-- Opening Marker --
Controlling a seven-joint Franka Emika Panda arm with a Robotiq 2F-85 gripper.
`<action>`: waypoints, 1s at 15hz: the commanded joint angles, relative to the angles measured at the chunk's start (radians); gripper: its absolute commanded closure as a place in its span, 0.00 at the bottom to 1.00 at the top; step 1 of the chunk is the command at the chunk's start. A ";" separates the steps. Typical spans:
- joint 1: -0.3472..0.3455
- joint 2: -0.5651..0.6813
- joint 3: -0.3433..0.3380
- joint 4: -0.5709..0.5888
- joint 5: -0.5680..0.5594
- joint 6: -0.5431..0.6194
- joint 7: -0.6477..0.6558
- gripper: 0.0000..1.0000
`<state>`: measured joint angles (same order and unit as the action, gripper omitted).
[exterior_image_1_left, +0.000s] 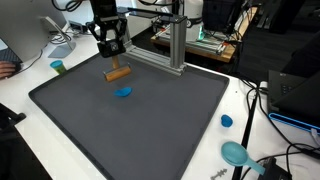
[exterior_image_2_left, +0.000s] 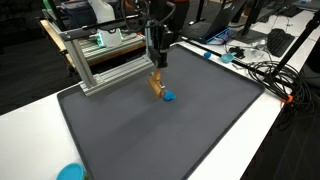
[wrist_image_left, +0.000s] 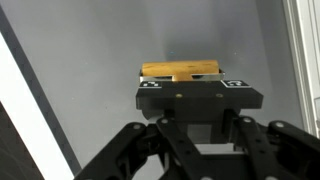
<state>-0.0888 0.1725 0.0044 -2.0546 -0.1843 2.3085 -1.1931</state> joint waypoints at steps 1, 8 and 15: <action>0.001 0.005 0.002 0.009 0.045 0.007 -0.016 0.78; 0.012 0.030 0.015 0.030 0.097 0.042 0.015 0.78; 0.028 0.062 0.013 0.019 0.047 0.131 0.054 0.78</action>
<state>-0.0687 0.2297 0.0203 -2.0394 -0.1086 2.4134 -1.1639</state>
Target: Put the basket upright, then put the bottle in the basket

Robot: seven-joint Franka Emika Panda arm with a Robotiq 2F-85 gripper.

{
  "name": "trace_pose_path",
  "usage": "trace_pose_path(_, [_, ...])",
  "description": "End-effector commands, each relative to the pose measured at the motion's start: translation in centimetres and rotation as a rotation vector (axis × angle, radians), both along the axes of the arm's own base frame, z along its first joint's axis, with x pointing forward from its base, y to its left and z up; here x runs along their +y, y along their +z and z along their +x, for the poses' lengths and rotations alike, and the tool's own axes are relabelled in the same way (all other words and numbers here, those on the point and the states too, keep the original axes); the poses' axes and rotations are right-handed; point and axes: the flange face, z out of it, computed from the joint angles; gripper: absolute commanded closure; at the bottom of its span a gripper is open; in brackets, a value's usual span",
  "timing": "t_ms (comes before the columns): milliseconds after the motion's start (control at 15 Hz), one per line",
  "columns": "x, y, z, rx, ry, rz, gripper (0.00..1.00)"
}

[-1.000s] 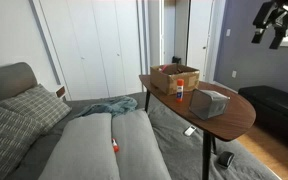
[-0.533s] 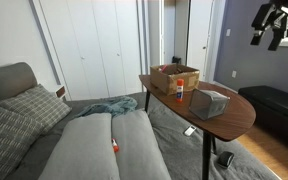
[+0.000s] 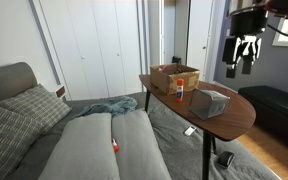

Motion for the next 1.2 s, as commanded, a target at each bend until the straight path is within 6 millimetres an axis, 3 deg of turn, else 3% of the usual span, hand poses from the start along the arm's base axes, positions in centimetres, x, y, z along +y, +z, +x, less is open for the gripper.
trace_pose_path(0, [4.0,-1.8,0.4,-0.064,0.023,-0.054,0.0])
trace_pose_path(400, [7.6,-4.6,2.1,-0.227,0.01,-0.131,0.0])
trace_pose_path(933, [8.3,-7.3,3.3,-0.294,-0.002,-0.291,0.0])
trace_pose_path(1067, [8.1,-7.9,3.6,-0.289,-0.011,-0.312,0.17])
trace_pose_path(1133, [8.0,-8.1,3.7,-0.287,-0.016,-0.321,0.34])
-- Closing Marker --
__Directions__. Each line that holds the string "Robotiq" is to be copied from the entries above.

__Response to the task__.
Controlling a seven-joint Franka Emika Panda arm with a Robotiq 2F-85 gripper.
Robot: seven-joint Franka Emika Panda arm with a Robotiq 2F-85 gripper.

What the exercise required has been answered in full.